__PROBLEM DESCRIPTION__. Set down again exactly the lines of the listing below that fall between the line holding "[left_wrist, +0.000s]" and the line holding "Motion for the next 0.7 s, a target", inclusive.

....

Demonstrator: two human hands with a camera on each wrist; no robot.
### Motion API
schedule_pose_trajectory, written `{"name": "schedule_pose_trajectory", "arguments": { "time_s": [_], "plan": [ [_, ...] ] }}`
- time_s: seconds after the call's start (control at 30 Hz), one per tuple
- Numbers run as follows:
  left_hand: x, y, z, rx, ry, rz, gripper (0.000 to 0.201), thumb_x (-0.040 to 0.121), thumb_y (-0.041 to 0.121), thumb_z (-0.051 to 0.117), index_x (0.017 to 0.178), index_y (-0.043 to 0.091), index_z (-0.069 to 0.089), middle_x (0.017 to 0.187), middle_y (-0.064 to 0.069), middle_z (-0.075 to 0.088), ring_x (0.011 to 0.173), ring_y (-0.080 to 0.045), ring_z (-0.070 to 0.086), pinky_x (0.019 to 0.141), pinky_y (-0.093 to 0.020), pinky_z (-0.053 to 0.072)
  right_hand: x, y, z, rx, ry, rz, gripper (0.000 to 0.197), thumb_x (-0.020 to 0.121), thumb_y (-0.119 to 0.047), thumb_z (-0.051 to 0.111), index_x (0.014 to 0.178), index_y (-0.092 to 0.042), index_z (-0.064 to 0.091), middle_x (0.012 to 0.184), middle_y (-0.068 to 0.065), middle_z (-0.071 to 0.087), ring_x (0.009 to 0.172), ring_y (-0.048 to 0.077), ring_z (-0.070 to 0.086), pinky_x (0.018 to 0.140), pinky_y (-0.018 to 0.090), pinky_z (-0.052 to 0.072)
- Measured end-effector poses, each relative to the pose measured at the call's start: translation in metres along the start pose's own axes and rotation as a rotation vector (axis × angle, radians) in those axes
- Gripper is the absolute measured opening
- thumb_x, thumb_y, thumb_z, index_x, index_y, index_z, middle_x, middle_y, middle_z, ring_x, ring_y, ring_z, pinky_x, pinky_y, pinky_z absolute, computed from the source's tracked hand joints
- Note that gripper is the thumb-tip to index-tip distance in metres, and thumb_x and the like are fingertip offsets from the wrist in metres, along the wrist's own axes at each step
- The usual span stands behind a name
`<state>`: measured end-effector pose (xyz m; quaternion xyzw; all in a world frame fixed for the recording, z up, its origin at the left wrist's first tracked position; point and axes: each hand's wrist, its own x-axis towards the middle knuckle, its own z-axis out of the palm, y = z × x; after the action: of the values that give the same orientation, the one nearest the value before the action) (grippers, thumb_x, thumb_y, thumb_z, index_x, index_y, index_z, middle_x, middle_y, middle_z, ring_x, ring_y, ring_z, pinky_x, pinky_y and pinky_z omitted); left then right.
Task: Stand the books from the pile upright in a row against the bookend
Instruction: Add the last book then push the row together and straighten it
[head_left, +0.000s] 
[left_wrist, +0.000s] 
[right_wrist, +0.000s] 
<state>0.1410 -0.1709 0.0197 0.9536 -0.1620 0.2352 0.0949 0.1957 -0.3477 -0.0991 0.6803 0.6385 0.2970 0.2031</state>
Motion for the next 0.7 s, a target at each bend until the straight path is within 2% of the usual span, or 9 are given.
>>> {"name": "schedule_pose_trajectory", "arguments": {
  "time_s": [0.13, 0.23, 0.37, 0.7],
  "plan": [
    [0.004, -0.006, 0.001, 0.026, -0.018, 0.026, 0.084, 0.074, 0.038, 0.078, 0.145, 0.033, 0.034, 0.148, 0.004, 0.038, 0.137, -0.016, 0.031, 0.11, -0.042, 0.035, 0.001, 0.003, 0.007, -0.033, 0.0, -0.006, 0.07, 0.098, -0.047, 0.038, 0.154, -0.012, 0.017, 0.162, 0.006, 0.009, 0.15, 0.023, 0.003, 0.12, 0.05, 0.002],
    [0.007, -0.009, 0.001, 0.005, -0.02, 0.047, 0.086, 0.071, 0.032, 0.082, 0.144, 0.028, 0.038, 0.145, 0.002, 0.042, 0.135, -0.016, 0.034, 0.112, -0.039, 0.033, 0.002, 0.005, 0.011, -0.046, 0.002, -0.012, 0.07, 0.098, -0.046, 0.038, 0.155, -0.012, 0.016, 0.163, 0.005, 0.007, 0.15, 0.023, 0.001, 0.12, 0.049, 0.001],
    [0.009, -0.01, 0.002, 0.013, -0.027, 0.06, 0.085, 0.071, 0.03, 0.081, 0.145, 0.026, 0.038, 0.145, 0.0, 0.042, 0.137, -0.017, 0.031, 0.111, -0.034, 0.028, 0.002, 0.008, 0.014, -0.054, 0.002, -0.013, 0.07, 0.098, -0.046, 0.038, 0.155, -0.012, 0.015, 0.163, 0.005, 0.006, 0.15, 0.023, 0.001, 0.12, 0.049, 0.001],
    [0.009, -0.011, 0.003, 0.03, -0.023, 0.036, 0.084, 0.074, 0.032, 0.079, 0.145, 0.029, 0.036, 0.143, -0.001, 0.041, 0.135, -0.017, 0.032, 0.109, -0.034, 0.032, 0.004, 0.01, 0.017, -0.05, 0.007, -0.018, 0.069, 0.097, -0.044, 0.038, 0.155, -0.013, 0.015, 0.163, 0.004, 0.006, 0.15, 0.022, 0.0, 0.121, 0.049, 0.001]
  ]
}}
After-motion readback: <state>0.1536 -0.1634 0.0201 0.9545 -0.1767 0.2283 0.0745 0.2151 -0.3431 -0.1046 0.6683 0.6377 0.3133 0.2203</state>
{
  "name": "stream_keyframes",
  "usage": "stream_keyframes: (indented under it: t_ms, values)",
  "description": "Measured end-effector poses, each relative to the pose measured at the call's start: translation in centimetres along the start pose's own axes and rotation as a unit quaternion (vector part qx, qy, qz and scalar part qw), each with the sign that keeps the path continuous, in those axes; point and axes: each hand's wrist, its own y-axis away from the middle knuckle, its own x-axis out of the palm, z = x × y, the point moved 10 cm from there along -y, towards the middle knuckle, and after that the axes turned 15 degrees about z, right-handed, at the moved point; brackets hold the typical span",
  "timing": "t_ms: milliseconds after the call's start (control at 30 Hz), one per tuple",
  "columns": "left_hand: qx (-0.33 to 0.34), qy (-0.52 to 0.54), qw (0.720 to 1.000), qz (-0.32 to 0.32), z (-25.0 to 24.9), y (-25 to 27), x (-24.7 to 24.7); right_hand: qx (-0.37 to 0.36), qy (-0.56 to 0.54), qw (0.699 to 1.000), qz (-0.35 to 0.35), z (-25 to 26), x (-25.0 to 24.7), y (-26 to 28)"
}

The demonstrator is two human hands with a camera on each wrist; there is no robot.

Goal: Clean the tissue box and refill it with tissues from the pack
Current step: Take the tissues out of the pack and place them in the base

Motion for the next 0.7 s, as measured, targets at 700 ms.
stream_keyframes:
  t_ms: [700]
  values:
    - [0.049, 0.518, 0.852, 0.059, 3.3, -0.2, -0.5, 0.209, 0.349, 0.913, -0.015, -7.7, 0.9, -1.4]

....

__PROBLEM SOLUTION__.
[left_wrist, +0.000s] 
[right_wrist, +0.000s] 
<state>0.1410 -0.1709 0.0197 0.9536 -0.1620 0.2352 0.0949 0.1957 -0.3477 -0.0991 0.6803 0.6385 0.2970 0.2031</state>
Motion for the next 0.7 s, a target at each bend until the straight path is within 2% of the usual span, or 9 are given.

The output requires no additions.